Henry Ford’s Horseless Carriage that carries the mail is coming across the county bridge. We can always tell when Henry’s coming because the boards on the bridge rattle like they were going to let go. You know they must rattle, to be heard above the rattle of a Ford.
HONOR ROLL
Honor Roll, fourth month, Swago School, Nellie Hefner, teacher. Perfect attendance, Lonnie Armstrong, John R. Gay, Johnnie Hause, Opal Armstrong, Edith Armstrong, Eva Beverage, Glenna Barnes, Mary c. Barnes, Hester McClintic.
Faithful attendance: Paul McNellan, Grace Barnes, Ruth McNellan, Rex McNellan, Susie Taylor.

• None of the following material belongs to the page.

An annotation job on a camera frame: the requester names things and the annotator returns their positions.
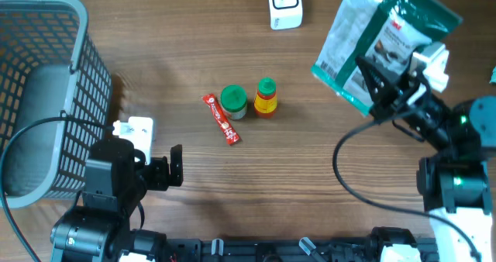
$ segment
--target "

Report of Buckeye school, fourth month, The Corrells, teachers. Addison and Stowe McNeil in Grammar Grades, Glen Rucker in Primary. School has recovered from chicken pox and health is good. The holidays seemed a real benefit; school is in good working order as to study. Eating hot soup or vegetables prepared in school, or coasting, which is at a climax. A community meeting and box supper were held on December 17th. Proceeds $12.50 for benefit of school. Buckeye Winners Agricultural Club had a well attended meeting on January 6th.
“GRADIE” MAKES GOOD
Although handicapped by defective eyesight and hearing, Gradie Walton, of Buckeye, set a state mark in corn growing this year with 135 bushels to the acre netting him more than $100. His father raised forty bushels in an adjoining field, but Gradie had planned ahead by growing clover in his field. Gradie attended the Prize Winners’ Course and never missed a club meeting.
HIGHLAND
The Highland Recorder reports four prisoners in the Monterey jail, the greatest number in the memory of the oldest inhabitant.